New Delhi, Sept. 18: Secondary schools across India may soon have unique 11-digit identity codes that will allow officials at the human resource development ministry to track their key performance parameters from their desktops.

The Centre is set to launch an online database of secondary schools that will be regularly updated to help track parameters such as attendance and teacher strength, top government officials told The Telegraph.

The database will cover both government and private schools.

The database — it will be password-protected, available only to central and state government officials — will be constructed using a software developed by the National University for Educational Planning and Administration, sources said.

Each school board — such as the Central Board of Secondary Education — keeps a database of affiliated schools. But these are updated only annually at present. There is also no consolidated database of secondary schools across boards.

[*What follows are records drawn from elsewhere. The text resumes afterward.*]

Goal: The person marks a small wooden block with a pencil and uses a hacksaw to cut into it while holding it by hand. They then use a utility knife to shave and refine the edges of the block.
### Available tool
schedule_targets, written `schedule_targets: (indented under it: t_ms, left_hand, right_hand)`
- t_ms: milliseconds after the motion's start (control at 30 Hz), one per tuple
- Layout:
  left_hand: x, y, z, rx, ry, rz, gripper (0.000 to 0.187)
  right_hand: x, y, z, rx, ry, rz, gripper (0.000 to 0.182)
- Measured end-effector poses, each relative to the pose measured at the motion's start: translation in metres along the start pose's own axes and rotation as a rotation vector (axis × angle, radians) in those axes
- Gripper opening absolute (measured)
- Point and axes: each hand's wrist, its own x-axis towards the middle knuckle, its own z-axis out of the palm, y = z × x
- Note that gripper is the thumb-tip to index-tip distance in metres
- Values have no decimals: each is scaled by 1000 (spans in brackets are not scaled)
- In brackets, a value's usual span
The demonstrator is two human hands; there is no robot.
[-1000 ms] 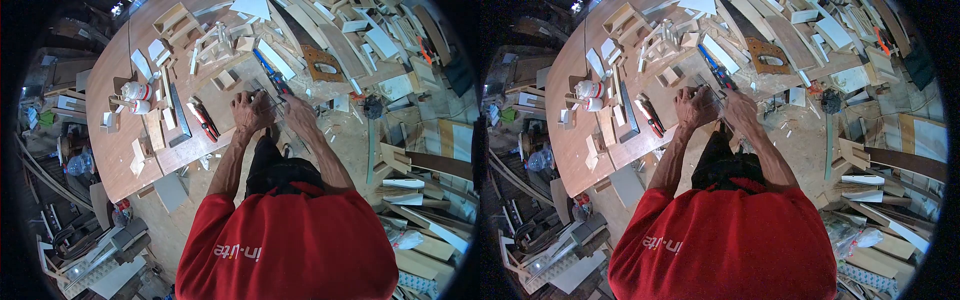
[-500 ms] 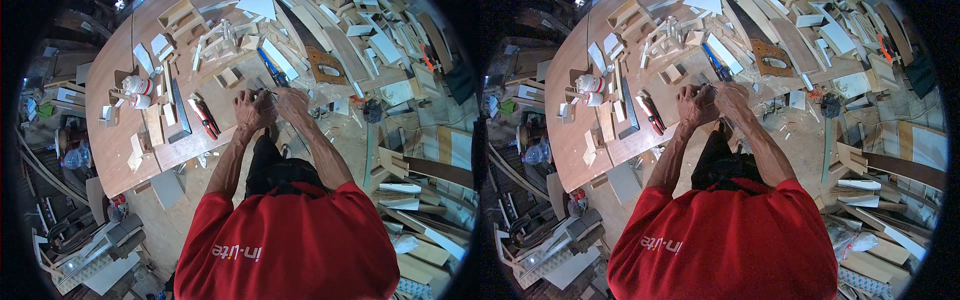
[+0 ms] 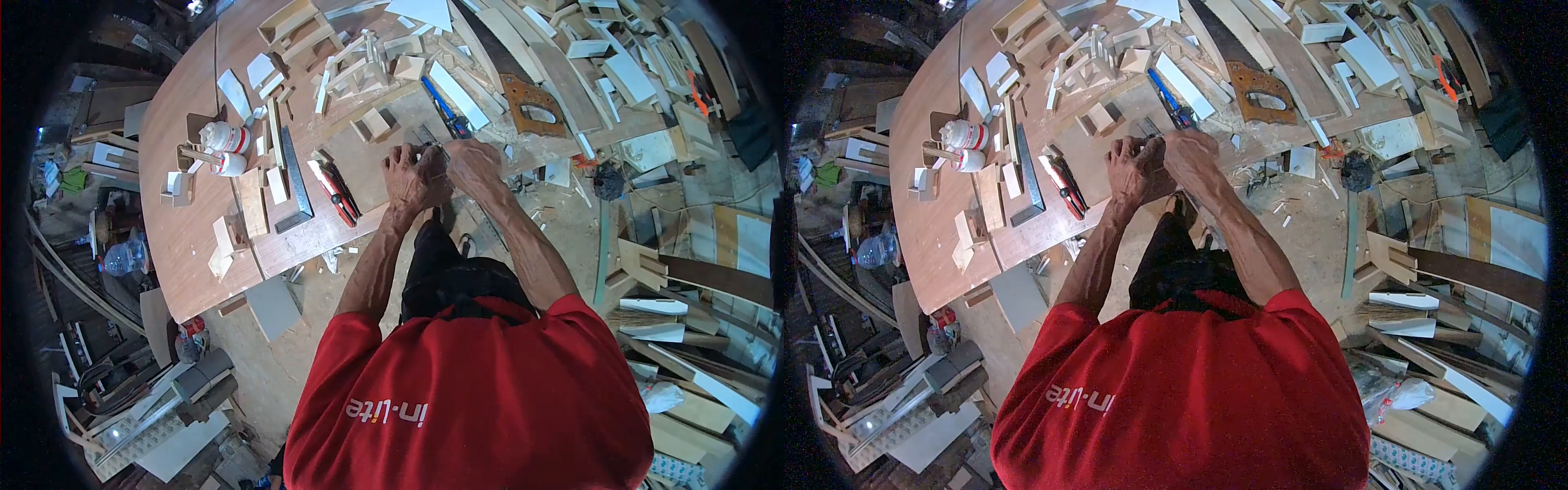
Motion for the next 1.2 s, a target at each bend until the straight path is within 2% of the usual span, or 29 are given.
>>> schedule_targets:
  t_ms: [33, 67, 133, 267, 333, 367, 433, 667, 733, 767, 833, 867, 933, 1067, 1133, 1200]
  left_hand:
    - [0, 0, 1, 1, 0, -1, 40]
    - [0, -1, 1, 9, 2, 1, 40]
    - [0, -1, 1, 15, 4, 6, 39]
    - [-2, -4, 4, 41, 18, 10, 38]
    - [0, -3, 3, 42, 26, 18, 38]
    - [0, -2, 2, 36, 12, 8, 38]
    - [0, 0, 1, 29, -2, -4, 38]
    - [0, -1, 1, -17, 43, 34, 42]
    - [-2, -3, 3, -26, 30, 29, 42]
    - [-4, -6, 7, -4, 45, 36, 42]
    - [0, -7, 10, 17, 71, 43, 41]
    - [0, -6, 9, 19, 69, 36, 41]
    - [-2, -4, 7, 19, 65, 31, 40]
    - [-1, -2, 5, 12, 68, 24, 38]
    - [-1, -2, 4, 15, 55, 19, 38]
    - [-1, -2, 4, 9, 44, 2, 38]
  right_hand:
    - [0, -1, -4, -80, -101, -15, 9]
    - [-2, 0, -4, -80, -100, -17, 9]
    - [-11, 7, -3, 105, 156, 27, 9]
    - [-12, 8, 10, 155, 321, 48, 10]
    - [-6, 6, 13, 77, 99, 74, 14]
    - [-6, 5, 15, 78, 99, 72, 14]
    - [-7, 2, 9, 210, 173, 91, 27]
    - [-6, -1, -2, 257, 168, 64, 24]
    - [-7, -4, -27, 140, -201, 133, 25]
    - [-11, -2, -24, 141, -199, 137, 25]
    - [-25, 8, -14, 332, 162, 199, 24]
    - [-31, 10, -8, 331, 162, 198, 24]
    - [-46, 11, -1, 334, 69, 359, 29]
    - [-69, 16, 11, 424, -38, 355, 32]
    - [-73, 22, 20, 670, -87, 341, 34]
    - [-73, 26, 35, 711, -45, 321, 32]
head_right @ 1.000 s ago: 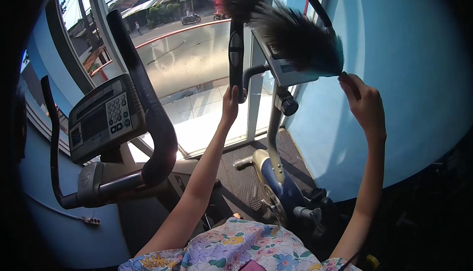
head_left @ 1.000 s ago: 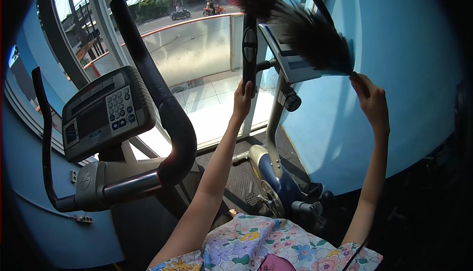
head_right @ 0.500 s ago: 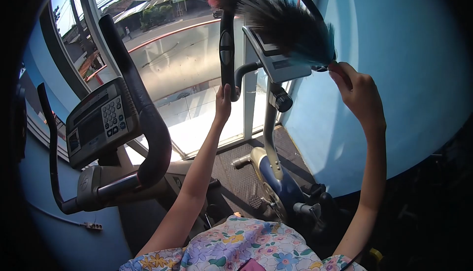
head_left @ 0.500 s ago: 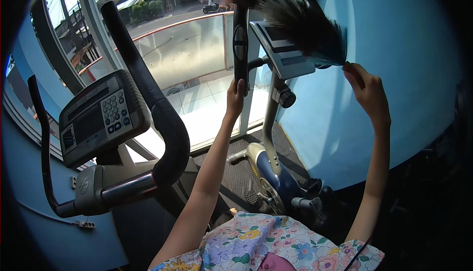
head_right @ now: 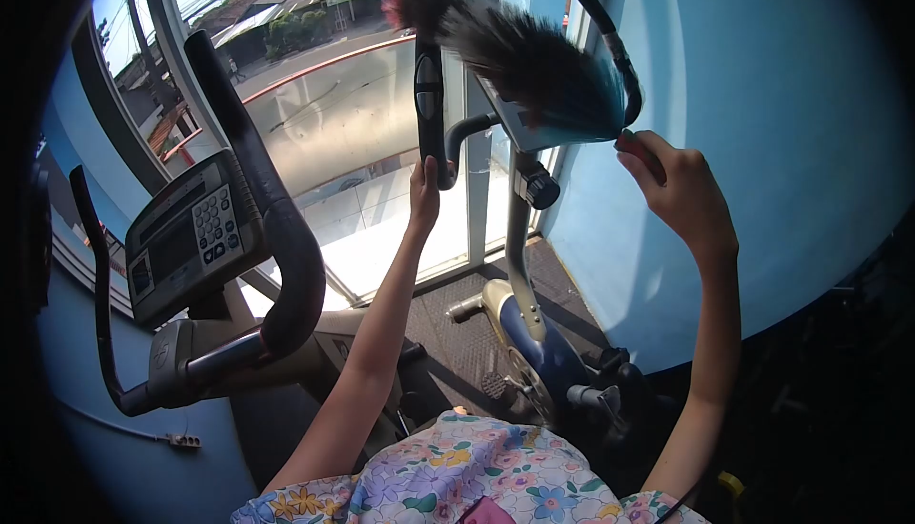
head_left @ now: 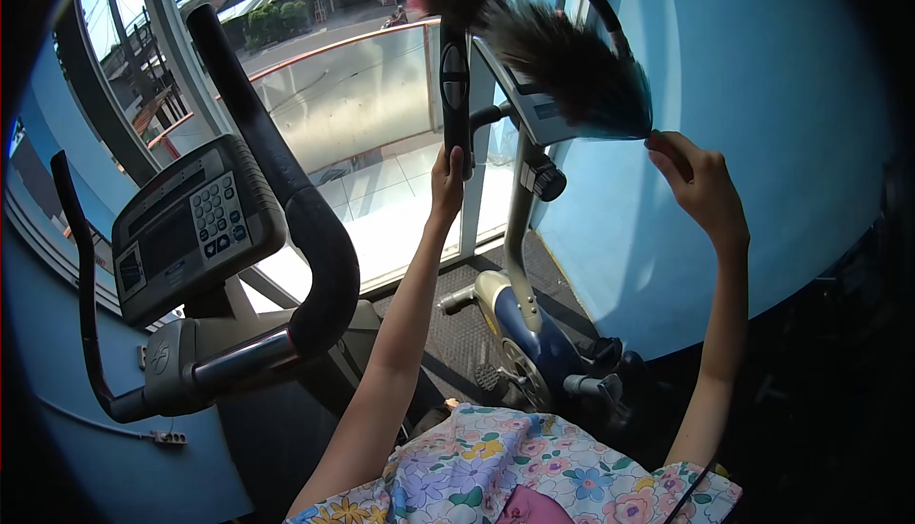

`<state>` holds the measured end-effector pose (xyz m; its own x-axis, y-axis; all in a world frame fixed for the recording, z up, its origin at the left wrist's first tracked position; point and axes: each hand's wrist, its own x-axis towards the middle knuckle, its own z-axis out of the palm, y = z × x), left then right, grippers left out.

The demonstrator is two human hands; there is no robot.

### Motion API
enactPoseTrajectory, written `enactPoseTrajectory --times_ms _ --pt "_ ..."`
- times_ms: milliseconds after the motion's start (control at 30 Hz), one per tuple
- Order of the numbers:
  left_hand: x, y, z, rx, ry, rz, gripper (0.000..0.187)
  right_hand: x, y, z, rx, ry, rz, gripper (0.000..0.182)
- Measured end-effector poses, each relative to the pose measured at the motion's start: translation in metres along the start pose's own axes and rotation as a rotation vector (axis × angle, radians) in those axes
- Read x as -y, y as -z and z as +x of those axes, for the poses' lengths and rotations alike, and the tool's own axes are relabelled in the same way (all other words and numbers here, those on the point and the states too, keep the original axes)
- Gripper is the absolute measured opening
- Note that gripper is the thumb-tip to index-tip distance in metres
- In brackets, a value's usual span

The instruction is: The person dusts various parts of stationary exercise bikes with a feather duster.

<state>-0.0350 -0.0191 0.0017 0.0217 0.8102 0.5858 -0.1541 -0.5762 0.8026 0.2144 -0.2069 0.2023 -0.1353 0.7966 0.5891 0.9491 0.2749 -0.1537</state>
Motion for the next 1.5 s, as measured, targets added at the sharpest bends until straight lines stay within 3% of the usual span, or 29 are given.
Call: enactPoseTrajectory --times_ms 67,100,167,200,233,300,333,367,433,600,667,700,767,867,900,967,1033,1167,1233,1300,1367,1500 --pt "0.004 0.002 -0.002 -0.039 0.168 -0.190 0.050 0.007 0.009 -0.012 0.128 0.004 -0.029 0.020" --pt "-0.002 -0.002 0.001 -0.102 0.180 -0.393 0.061 0.011 0.013 -0.018 0.250 0.009 -0.057 0.021" --pt "0.017 0.004 -0.005 -0.217 0.160 -0.650 0.064 0.018 0.016 -0.031 0.453 -0.066 -0.114 0.023" --pt "0.011 0.019 -0.006 0.049 0.085 -0.874 0.054 0.024 0.020 -0.035 0.440 -0.058 -0.125 0.023" --pt "0.008 0.018 -0.005 0.051 0.089 -0.874 0.054 0.027 0.022 -0.038 0.429 -0.051 -0.134 0.023" --pt "-0.012 0.015 -0.003 -0.151 0.095 -0.697 0.054 0.023 0.021 -0.040 0.340 -0.076 -0.081 0.023" --pt "-0.023 0.017 -0.003 -0.241 0.278 -0.673 0.059 0.021 0.020 -0.041 0.245 -0.096 -0.031 0.023" --pt "-0.017 0.019 0.001 -0.210 0.214 -0.642 0.068 0.020 0.015 -0.044 0.244 -0.100 -0.032 0.023" --pt "-0.031 0.013 0.008 -0.354 0.193 -0.563 0.075 0.017 0.005 -0.049 0.133 -0.059 0.022 0.023" --pt "-0.033 0.016 0.020 -0.523 0.103 -0.325 0.080 -0.002 0.028 -0.069 0.412 -0.157 0.142 0.023" --pt "-0.033 0.016 0.018 -0.488 0.054 -0.196 0.078 -0.035 0.043 -0.084 0.293 -0.218 0.316 0.022" --pt "-0.033 0.016 0.016 -0.452 0.009 -0.071 0.076 -0.054 0.055 -0.090 0.347 -0.292 0.327 0.021" --pt "-0.042 0.015 0.013 -0.370 -0.018 0.145 0.062 -0.068 0.062 -0.096 0.283 -0.442 0.464 0.022" --pt "-0.053 0.004 0.020 -0.290 -0.187 0.364 0.053 -0.067 0.050 -0.085 0.287 -0.541 0.360 0.024" --pt "-0.055 -0.002 0.024 -0.290 -0.254 0.337 0.047 -0.069 0.040 -0.081 0.289 -0.540 0.361 0.024" --pt "-0.068 -0.013 0.023 -0.251 -0.093 0.215 0.041 -0.077 0.010 -0.068 0.287 -0.250 0.195 0.024" --pt "-0.066 -0.013 0.024 -0.277 -0.130 0.260 0.040 -0.075 -0.012 -0.043 0.485 -0.259 0.122 0.027" --pt "-0.065 -0.009 0.025 -0.290 -0.234 0.458 0.039 -0.074 -0.048 0.007 0.480 -0.117 0.293 0.030" --pt "-0.066 -0.007 0.025 -0.256 -0.197 0.381 0.039 -0.081 -0.061 0.026 0.391 -0.050 0.339 0.029" --pt "-0.066 -0.005 0.025 -0.307 -0.335 0.593 0.040 -0.083 -0.068 0.038 0.289 -0.052 0.373 0.025" --pt "-0.065 -0.003 0.025 -0.292 -0.313 0.611 0.040 -0.088 -0.068 0.039 0.260 -0.177 0.437 0.025" --pt "-0.063 -0.001 0.025 -0.298 -0.272 0.552 0.039 -0.096 -0.082 0.036 0.306 -0.207 0.424 0.026"
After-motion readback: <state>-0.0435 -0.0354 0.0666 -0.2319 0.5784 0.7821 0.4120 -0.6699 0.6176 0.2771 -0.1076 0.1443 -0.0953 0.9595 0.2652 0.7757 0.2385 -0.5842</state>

The HRD ministry is keen to introduce the online database before the launch of the UPA’s programme to universalise secondary education, the Rashtriya Madhyamik Shiksha Abhiyan (RMSA), the sources said.

“The database is crucial to helping us track the funding that we provide under the RMSA,” a school education official at the HRD ministry said.

Updated records of performance indicators will also help the Centre plan state-wise allocation of funds. The online database will help Delhi analyse how funds disbursed earlier have been used.

The Centre has allocated Rs 35,567 crore for secondary education under the 11th Five Year Plan (2007-2012).

The 11-digit identity code will read, from left to right, as state, district, block, village and school.

The HRD ministry has already started training governments of states and Union territories in the use of the software, the sources said. The first training workshop was held last week in Bangalore. Representatives from Tamil Nadu, Karnataka, Kerala, Andhra Pradesh, Maharashtra, Goa, Orissa, Daman and Diu, Pondicherry and the Andaman and Nicobar Islands attended it.

The training involves a questionnaire that state and district officials have to fill for each school, on a regular basis. The questionnaire will have a slot where the school can list the problems it faces. The listed problems will also be updated on the school’s online report card.

“The plan is for the online database software to be interactive. Schools should be able to tell us about the problems they face too. That, we believe, will encourage them to participate voluntarily in the database,” an official said.